For me, hepatitis B booster shots feel pretty much as pleasant as being sucker punched in the arm. You can imagine that it didn’t inspire much elation when I scrolled through my calendar to see, spelled out in big red letters, a reminder for “Hep B #3.”
Now, as I reflect, this reminder feels like a victory of sorts.
When you are told during medical school orientation that you must be reimmunized for hepatitis B, you are sent to undergo a three-dose course: zero months, one month, six months. I remember making those appointments while standing next to a shaded window, looking out into the brutish heat of an August in Providence. I remember thinking that six months felt so far away. I remember that earlier that day, I had found an empty classroom and cried with heaving shoulders into my hands. I remember feeling alone, and small, and mistaken.
And I remember wondering, on that fifth day of medical school, if I would make it as far as February. If I would still be a medical student when the time came for the third dose of that blasted hepatitis B booster.
I never understood how I could succinctly answer the question, “How is medical school going?” It is inevitable that people ask, but whenever posed with this question, I always mentally react with sarcastic commentary. “How is medical school going? Well here, let me give you a genuine, concise answer in one sentence and less than 43.7 seconds.”
I am continually stuck when posed with this inquiry. It feels disingenuous to use the noncommittal, easy stock answer that’s void of any real substance, but the real one is too winding and whiny to offer up casually.
The truth? The transition to medical school has been incredibly hard for me. I am still unsure if this is where I want to be.
I feel separated from the disciplines I was, and am, incredibly passionate about. I no longer get excited for class the way I did when I was in college taking seminars on racial politics, the construction of scientific knowledge, gender fluidity and medical anthropology. I miss reading ideas and synthesizing my own. I feel uninvested in our material — the science of it feels so detached from the politics and realities of the world. I miss books and discussion and critique; I miss critically questioning what is presented as fact. I think our preclinical education often misses the bigger picture, forgets how medical authority operates, leaves little room to work though the impossible questions of ethics and context and humanity. I am frustrated with a curriculum that relies so heavily on the biomedical framework. I often feel shabby and insecure in all sorts of academic and social ways. I constantly feel that dimensions of my individuality are being flattened by the demands of assessments third and fourth years tell me do not matter anyway.

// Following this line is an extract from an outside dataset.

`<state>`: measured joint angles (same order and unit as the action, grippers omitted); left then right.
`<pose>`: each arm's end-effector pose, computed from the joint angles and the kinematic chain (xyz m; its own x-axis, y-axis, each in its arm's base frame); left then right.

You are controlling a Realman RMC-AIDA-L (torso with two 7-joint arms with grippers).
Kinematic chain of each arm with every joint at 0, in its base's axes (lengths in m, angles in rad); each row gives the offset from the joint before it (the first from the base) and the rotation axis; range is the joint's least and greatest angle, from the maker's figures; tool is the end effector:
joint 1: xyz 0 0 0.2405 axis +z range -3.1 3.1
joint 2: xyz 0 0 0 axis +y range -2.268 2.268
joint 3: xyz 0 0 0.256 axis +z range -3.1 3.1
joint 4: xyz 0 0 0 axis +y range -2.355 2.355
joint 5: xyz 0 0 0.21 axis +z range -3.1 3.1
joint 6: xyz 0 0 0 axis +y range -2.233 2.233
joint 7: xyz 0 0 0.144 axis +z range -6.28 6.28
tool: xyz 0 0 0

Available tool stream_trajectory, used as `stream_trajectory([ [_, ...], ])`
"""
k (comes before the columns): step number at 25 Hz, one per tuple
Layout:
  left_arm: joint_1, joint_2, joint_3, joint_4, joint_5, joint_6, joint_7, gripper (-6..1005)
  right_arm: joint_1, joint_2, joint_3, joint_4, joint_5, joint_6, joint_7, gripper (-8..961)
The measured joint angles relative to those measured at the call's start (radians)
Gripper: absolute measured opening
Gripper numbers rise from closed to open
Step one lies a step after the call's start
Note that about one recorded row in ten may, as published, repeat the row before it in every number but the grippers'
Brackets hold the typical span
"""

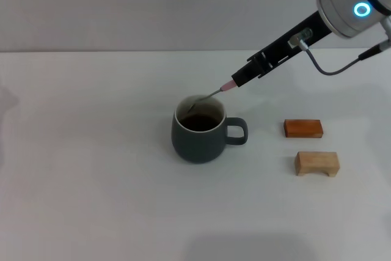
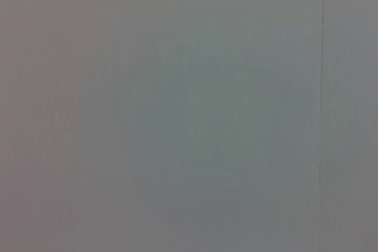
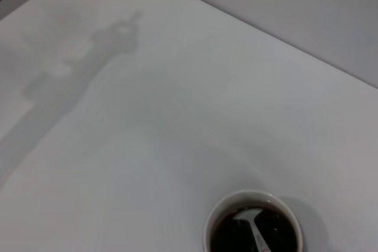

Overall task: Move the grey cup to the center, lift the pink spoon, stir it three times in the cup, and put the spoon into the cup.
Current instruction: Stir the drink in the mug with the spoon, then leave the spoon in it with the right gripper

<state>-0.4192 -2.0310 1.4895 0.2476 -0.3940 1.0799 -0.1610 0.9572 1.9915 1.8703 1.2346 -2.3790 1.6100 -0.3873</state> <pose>-0.3600 0.3545 0.0767 0.6752 -0.1732 0.7170 0.7374 0.1867 -0.6492 0.0624 0.4027 0.0243 0.7717 -0.6348 0.0381 -0.5944 -0.7413 -0.3116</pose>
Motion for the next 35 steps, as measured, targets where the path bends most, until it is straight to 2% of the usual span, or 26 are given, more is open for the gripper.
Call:
stream_trajectory([
  [6, -0.002, 0.000, -0.003, 0.000, 0.000, 0.000, 0.000, -2, 0.063, -0.008, 0.000, -0.073, -0.023, -0.010, -0.013, 157],
  [10, -0.003, -0.001, -0.003, 0.000, 0.000, 0.000, -0.001, -2, 0.128, -0.015, 0.000, -0.166, -0.050, -0.022, -0.031, 157],
  [18, -0.011, -0.003, -0.007, 0.001, 0.000, 0.001, -0.001, -2, 0.211, -0.004, -0.003, -0.256, -0.124, -0.038, -0.059, 158],
  [25, -0.015, -0.005, -0.008, 0.001, 0.000, 0.002, 0.000, -2, 0.238, 0.012, -0.038, -0.294, -0.129, -0.047, -0.068, 158],
  [35, -0.015, -0.005, -0.008, 0.001, 0.000, 0.004, 0.000, -2, 0.236, 0.025, -0.042, -0.336, -0.129, -0.060, -0.070, 156],
])
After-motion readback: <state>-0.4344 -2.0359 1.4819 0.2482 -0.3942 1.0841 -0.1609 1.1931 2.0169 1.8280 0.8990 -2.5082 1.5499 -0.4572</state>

This curriculum feels displaced from what I pictured a career in medicine would look like. Especially in these preclinical years, our schooling is at once directly tied to becoming a physician, and yet so separated from doctoring. There are also times, scary times, when I realize I have no idea what this career will actually look like as a real profession — that I do not indeed know what I am working towards. People tell me I will have to wait for the wards to know. I worry that when I get there, it will not be what I hoped.
It does not help that surveys show 90 percent of physicians wouldn’t recommend this profession for their children.

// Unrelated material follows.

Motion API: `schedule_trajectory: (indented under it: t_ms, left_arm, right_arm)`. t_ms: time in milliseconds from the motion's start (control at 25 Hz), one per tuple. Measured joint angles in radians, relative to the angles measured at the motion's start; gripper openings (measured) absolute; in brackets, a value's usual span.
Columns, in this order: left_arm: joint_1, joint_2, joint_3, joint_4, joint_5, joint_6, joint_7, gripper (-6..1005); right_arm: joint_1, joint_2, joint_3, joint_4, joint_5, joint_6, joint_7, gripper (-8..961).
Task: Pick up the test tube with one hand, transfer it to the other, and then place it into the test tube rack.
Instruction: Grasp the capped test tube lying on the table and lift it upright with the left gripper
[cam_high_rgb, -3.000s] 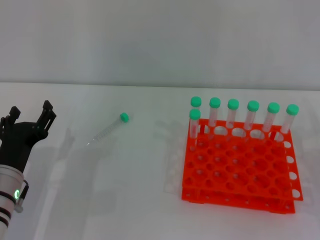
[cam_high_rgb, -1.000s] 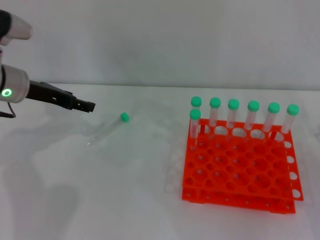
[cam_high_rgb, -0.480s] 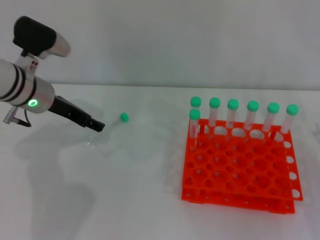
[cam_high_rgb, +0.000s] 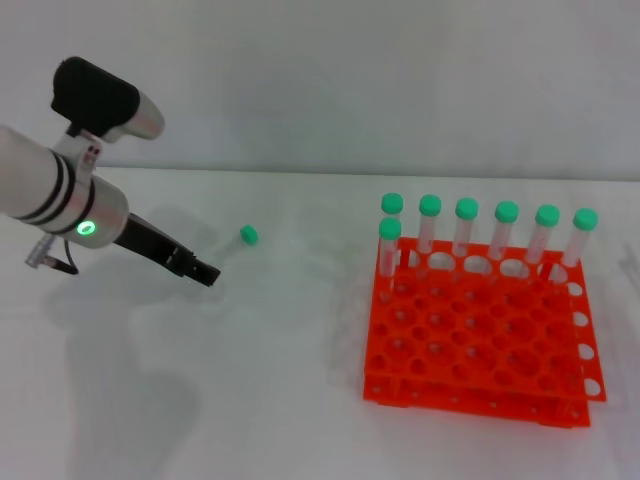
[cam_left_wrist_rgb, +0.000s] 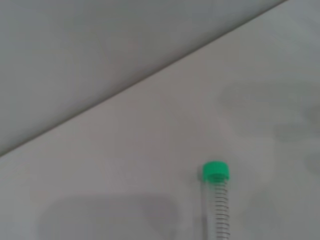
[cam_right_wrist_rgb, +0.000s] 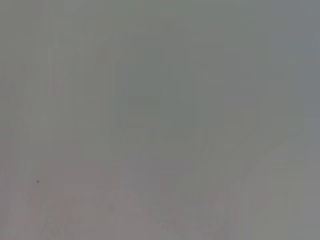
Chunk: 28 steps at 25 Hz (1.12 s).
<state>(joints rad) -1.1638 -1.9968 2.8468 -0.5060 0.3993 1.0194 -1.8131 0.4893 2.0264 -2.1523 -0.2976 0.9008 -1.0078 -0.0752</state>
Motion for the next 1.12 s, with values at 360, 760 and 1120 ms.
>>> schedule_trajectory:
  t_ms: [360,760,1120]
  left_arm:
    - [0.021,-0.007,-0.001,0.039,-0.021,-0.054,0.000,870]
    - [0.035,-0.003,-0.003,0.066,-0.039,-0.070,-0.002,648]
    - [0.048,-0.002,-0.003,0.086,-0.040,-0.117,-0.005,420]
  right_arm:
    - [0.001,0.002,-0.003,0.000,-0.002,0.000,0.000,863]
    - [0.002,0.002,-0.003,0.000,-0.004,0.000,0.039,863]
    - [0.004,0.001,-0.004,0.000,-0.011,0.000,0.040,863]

There is also the new, overwhelming cognizance that there is an infinite amount of knowledge and preparation involved in medical training. There is no end. There is no clear point of termination, and as such, it is up to you to decide where to draw the line of academic sufficiency.
We are told to “be your own guide.” This is a reminder meant to provide comfort that your decisions will be right for you, but it is also terrifying. Being your own guide, having autonomy with intention, means simultaneously accepting culpability for anything that goes wrong. It is stressful for me to decide, day in day out, how to optimize my work-life balance. I am young and stupid. I don’t love trying to make important decisions about my future while I indeed feel, young and stupid.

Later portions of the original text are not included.